*** DATA PROVIDED ***
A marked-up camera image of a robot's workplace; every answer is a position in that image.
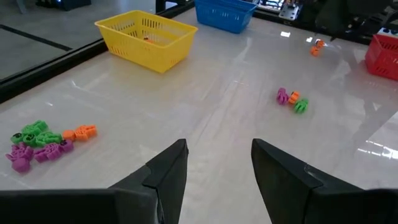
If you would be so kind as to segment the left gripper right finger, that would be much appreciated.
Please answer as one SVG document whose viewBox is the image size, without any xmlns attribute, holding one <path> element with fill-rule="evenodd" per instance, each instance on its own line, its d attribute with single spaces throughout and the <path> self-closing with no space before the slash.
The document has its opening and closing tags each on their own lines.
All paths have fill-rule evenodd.
<svg viewBox="0 0 398 224">
<path fill-rule="evenodd" d="M 272 224 L 304 224 L 310 197 L 319 187 L 337 193 L 360 189 L 262 139 L 252 140 L 251 159 Z"/>
</svg>

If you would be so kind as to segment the blue plastic basket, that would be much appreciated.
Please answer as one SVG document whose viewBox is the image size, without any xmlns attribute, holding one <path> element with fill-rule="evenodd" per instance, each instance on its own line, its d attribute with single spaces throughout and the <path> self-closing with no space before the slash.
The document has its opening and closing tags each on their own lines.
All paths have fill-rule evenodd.
<svg viewBox="0 0 398 224">
<path fill-rule="evenodd" d="M 234 34 L 249 24 L 257 5 L 242 0 L 194 0 L 197 21 Z"/>
</svg>

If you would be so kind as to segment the red plastic basket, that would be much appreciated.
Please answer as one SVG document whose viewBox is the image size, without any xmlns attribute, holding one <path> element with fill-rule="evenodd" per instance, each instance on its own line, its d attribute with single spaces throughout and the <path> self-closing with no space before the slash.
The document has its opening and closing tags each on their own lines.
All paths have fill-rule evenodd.
<svg viewBox="0 0 398 224">
<path fill-rule="evenodd" d="M 369 73 L 398 81 L 398 38 L 375 34 L 365 55 Z"/>
</svg>

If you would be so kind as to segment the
*** End of DATA PROVIDED ***
PROBLEM DESCRIPTION:
Your task is to show every line of the listing above containing "basket".

RESULT OF THIS TASK:
If you would be so kind as to segment the blue plastic basket, that would be much appreciated.
If you would be so kind as to segment the red plastic basket, that would be much appreciated.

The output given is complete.